REQUIREMENT :: Where a line of the records contains the word "snack", show that line.

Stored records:
= = =

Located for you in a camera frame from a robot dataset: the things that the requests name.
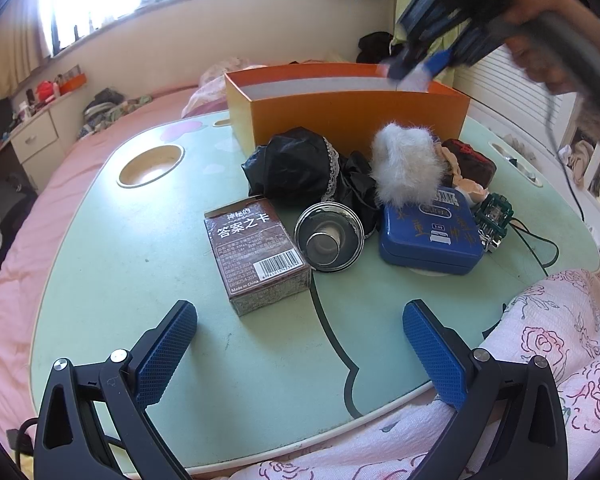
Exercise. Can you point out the person's right hand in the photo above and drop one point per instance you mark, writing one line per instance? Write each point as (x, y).
(545, 65)

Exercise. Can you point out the black clothes heap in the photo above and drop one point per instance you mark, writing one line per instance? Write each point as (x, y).
(375, 45)

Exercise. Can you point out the white rose print blanket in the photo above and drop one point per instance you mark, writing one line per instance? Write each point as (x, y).
(555, 320)

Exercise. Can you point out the fluffy fur tail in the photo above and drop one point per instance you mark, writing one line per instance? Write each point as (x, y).
(405, 160)

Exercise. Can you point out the silver metal cup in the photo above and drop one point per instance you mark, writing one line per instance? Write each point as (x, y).
(330, 230)

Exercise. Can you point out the patterned clothes pile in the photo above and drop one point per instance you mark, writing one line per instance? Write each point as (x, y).
(110, 110)

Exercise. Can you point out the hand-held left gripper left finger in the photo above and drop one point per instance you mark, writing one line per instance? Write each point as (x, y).
(165, 355)

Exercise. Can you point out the green cartoon desktop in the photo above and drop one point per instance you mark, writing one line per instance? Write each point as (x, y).
(130, 240)

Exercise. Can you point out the pink bed sheet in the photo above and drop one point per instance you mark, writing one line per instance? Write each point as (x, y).
(45, 220)

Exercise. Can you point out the brown card box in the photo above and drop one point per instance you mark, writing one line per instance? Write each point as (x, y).
(250, 245)

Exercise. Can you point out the dark red stitched pouch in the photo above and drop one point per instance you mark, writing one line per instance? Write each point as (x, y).
(477, 165)

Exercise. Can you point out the blue tin box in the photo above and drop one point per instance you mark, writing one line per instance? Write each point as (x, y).
(425, 240)

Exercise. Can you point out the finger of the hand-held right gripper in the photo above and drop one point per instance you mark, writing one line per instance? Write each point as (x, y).
(402, 62)
(440, 62)

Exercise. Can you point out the orange cardboard box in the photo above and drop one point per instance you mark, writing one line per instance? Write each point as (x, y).
(305, 115)

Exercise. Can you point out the black leather lace garment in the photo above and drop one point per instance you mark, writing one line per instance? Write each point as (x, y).
(290, 165)

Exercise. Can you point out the small orange tray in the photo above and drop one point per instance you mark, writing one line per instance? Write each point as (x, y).
(75, 82)

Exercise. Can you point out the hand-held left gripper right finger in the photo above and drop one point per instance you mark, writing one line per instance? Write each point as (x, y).
(432, 355)

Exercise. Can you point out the white desk drawer cabinet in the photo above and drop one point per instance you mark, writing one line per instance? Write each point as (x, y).
(32, 135)

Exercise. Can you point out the beige curtain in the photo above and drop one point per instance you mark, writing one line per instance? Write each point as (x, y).
(10, 55)

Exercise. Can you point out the small white item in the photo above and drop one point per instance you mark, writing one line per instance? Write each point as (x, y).
(412, 80)

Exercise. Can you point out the pale pink floral quilt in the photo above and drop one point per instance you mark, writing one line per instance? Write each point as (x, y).
(210, 80)

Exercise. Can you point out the red container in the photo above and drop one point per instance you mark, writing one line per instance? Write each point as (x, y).
(45, 91)

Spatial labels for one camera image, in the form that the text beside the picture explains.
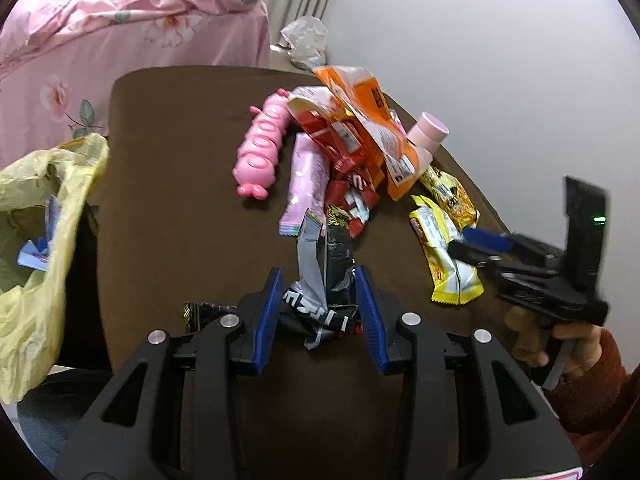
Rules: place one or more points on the brown table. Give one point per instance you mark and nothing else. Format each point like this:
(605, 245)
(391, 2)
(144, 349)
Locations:
(175, 185)

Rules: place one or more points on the pink caterpillar toy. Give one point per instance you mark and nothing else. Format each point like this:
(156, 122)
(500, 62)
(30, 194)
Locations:
(260, 145)

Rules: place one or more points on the pink cartoon snack wrapper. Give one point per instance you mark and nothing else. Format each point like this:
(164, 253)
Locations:
(307, 180)

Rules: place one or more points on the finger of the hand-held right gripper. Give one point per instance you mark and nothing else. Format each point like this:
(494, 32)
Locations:
(467, 254)
(487, 240)

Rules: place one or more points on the red snack packet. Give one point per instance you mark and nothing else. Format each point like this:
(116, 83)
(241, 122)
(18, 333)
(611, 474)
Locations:
(325, 127)

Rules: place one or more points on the silver foil wrapper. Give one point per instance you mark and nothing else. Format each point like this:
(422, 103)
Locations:
(310, 255)

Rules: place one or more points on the crumpled clear plastic bag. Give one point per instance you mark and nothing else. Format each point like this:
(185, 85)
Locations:
(306, 40)

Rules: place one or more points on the black gold patterned wrapper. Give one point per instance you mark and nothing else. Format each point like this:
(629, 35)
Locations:
(340, 255)

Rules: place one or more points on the yellow noodle packet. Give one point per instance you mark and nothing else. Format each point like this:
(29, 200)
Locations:
(442, 255)
(450, 195)

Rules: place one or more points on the yellow plastic trash bag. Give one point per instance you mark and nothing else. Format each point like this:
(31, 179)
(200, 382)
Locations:
(30, 320)

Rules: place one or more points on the person's right forearm brown sleeve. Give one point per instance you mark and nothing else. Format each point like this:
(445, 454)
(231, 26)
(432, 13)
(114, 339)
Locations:
(595, 405)

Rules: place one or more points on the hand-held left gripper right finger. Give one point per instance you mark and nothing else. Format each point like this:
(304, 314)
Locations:
(369, 320)

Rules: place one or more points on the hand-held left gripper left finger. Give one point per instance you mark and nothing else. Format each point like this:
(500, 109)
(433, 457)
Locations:
(265, 320)

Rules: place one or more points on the orange snack packet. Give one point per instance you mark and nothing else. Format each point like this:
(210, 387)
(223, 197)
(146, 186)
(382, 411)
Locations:
(382, 130)

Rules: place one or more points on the black white lettered wrapper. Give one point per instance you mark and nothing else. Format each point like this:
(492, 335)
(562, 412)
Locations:
(310, 317)

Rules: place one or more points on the pink bed sheet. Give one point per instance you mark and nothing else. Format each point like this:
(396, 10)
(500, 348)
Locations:
(165, 45)

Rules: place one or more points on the person's right hand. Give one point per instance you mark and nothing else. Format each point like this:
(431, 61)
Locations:
(530, 335)

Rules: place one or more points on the person's dark trousers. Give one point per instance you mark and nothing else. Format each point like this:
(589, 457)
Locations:
(55, 410)

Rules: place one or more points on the blue white wrapper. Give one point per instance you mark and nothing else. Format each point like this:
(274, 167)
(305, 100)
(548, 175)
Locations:
(37, 252)

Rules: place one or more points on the small red wrapper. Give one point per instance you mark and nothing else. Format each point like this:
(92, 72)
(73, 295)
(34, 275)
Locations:
(357, 197)

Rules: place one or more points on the pink cup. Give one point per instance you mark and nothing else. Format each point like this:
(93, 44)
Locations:
(427, 135)

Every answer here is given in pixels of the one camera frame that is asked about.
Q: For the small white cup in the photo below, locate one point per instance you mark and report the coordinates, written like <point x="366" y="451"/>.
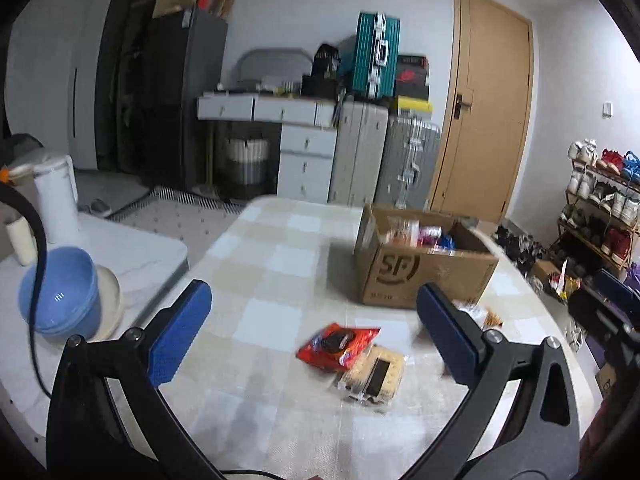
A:
<point x="21" y="240"/>

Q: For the silver suitcase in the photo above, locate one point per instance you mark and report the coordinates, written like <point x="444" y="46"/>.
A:
<point x="407" y="165"/>

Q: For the white marble side table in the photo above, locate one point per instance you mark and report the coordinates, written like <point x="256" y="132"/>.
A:
<point x="130" y="255"/>

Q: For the yellow red plastic bag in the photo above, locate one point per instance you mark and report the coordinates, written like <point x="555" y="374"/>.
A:
<point x="565" y="282"/>

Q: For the black bag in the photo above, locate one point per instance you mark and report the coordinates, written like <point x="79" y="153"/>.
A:
<point x="322" y="72"/>

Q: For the beige plate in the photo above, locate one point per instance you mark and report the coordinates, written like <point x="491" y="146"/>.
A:
<point x="110" y="300"/>

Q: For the metal shoe rack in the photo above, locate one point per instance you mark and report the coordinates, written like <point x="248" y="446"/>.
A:
<point x="570" y="230"/>

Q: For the pile of dark shoes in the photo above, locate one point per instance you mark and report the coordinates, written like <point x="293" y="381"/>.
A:
<point x="517" y="247"/>

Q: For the brown cardboard box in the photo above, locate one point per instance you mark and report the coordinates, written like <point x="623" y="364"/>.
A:
<point x="400" y="275"/>

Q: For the wooden door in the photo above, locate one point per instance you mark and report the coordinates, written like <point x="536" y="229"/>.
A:
<point x="490" y="110"/>

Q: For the black red shoe box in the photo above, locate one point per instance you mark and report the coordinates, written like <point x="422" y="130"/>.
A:
<point x="412" y="70"/>

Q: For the white light switch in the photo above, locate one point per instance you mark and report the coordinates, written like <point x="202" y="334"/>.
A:
<point x="607" y="110"/>

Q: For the blue snack packet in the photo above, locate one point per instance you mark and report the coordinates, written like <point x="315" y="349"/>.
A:
<point x="446" y="244"/>

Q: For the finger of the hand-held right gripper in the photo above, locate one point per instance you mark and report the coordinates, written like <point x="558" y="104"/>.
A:
<point x="607" y="281"/>

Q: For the red white snack packet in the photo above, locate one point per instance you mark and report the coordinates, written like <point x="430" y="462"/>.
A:
<point x="492" y="317"/>

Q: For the red cookie packet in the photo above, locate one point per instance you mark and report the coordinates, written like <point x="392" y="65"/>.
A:
<point x="335" y="345"/>

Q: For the grey slippers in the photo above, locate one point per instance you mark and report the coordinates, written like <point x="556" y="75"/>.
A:
<point x="96" y="207"/>

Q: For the white electric kettle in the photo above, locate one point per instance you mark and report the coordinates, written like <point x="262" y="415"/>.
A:
<point x="57" y="205"/>

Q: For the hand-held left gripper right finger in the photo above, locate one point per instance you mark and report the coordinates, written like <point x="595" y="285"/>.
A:
<point x="445" y="325"/>

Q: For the beige cracker packet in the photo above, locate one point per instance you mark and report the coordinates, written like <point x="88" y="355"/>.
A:
<point x="370" y="375"/>

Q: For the dark refrigerator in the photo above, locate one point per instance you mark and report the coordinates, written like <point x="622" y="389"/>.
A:
<point x="185" y="100"/>

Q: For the clear snack packet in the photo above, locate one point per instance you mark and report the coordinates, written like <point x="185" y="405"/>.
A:
<point x="400" y="232"/>

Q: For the teal suitcase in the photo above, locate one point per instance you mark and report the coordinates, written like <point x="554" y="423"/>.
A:
<point x="375" y="55"/>

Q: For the dark hanging clothes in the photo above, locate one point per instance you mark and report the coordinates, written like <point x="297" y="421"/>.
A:
<point x="130" y="85"/>

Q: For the purple bag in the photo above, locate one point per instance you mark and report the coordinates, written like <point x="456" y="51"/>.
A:
<point x="634" y="276"/>

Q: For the dotted floor rug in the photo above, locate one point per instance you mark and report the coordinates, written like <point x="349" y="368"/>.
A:
<point x="200" y="225"/>

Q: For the white desk with drawers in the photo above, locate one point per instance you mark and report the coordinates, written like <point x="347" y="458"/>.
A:
<point x="305" y="160"/>

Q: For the collection of assorted shoes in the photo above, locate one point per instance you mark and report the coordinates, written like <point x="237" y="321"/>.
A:
<point x="610" y="200"/>

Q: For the white cabinet door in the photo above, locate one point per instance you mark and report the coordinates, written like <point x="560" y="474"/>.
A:
<point x="92" y="70"/>

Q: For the small cardboard box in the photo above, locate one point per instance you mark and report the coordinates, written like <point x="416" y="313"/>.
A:
<point x="544" y="271"/>

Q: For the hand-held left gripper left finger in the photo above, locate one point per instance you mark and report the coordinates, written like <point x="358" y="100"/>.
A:
<point x="180" y="330"/>

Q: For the beige suitcase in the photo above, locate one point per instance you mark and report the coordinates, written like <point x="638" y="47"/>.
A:
<point x="357" y="155"/>

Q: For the grey folding table top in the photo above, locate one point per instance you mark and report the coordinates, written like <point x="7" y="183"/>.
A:
<point x="272" y="65"/>

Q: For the woven laundry basket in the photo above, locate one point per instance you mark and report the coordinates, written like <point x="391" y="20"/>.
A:
<point x="245" y="162"/>

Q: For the brown paper box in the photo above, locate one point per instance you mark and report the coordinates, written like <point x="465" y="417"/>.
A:
<point x="226" y="0"/>

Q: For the yellow box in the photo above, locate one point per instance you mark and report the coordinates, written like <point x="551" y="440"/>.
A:
<point x="412" y="105"/>

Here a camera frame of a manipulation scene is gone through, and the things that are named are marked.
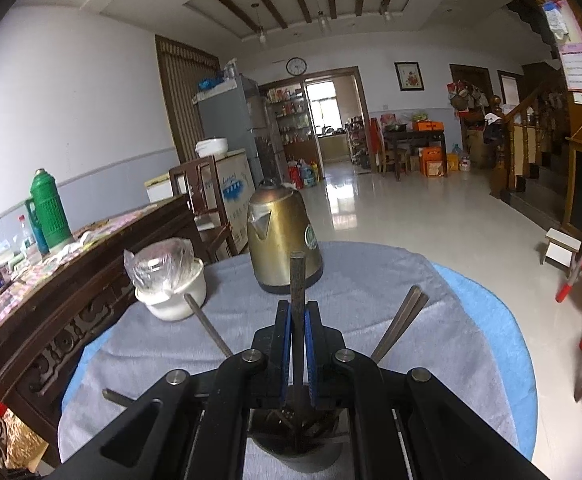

= = =

RESULT OF THE TASK ::
Rules: place one or more points on the pink cartoon snack wrapper. Give one point per instance you mark and nothing else. Format each point like this:
Rules: place one or more points on the red snack packet. Give one point per instance you mark and nothing else. Format each point like this:
Rules: place one or more points on the orange snack packet. Give one point per instance you mark and nothing else. Format each point like this:
Q: For the blue snack packet in the photo above, locate one point per instance you mark and report the coordinates, written like <point x="315" y="349"/>.
Q: For the red white snack packet in the photo above, locate one point per instance you mark and report the coordinates, written like <point x="430" y="462"/>.
Q: For the clear snack packet in the photo above, locate one point per instance you mark and report the coordinates, written like <point x="185" y="405"/>.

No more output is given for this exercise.